Il Consiglio dei Ministri dell'UE ha adottato oggi la direttiva sulla
brevettabilità del software

Una sberla al Parlamento europeo


Eva Lichtenberger, membro della commissione giustizia al Parlamento
Europeo, ha così commentato la decisione del Consiglio dei Ministri
dell'UE sulla brevettabilità del software:
"La decisione del Consiglio Competitività, favorevole alla brevettabilità
del software, è una sberla per l'industria informatica europea e per
il Parlamento europeo. Il Consiglio si è inginocchiato davanti a
Microsoft e co. e ha tradito gli interessi dei programmatori europei di
software."
"Il Consiglio ha ignorato la volontà del Parlamento europeo e non ha
tenuto conto della posizione presa dalla Conferenza dei Presidenti del
Parlamento che si era espressa in modo unanime contro l'adozione di
questa direttiva, creando così un serio conflitto tra Parlamento,
Commissione e Consiglio.
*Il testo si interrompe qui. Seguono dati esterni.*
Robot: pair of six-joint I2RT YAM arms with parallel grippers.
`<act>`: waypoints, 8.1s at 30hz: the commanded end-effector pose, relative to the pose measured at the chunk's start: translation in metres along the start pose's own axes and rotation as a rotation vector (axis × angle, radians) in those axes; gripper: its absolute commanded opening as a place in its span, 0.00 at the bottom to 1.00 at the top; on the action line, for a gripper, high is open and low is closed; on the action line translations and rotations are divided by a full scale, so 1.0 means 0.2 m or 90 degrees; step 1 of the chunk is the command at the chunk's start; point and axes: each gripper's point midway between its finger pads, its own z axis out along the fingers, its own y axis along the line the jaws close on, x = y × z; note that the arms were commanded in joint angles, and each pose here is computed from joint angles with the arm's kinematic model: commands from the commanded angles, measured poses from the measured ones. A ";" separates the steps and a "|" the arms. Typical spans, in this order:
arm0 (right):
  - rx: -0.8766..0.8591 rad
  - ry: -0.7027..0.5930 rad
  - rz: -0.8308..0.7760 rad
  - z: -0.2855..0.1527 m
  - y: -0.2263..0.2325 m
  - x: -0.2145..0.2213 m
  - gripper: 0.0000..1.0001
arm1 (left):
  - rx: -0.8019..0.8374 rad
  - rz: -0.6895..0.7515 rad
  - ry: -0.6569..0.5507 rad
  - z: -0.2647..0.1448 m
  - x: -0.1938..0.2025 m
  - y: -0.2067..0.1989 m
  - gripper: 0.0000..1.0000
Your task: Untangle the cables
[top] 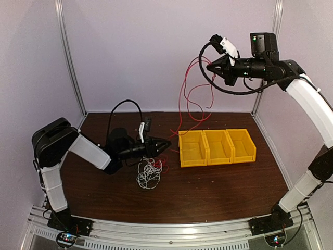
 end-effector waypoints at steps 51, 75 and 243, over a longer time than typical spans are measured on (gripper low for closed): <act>-0.070 0.273 0.240 0.75 0.42 1.54 0.00 | -0.108 0.032 -0.025 -0.03 0.03 0.09 0.55; -0.130 0.435 0.237 0.70 0.59 1.66 0.00 | -0.194 -0.060 0.068 0.15 0.17 0.38 0.55; 0.116 -0.152 -0.040 -0.28 -0.27 -0.53 0.00 | -0.404 -0.055 0.106 -0.23 0.32 0.69 0.64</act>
La decisione ignora inoltre anche la crescente
opposizione nei vari Parlamenti nazionali, i quali - a ragione - si
preoccupano del futuro dei propri settori informatici."


Daniel Cohn-Bendit, co-presidente del Gruppo Verdi/ALE ha spiegato:

"Il testo attuale della direttiva sulla brevettabilità del software non
deve diventare legge. I Verdi aumenteranno la pressione per assicurarsi
che l'attuale proposta di direttiva non superi la seconda lettura."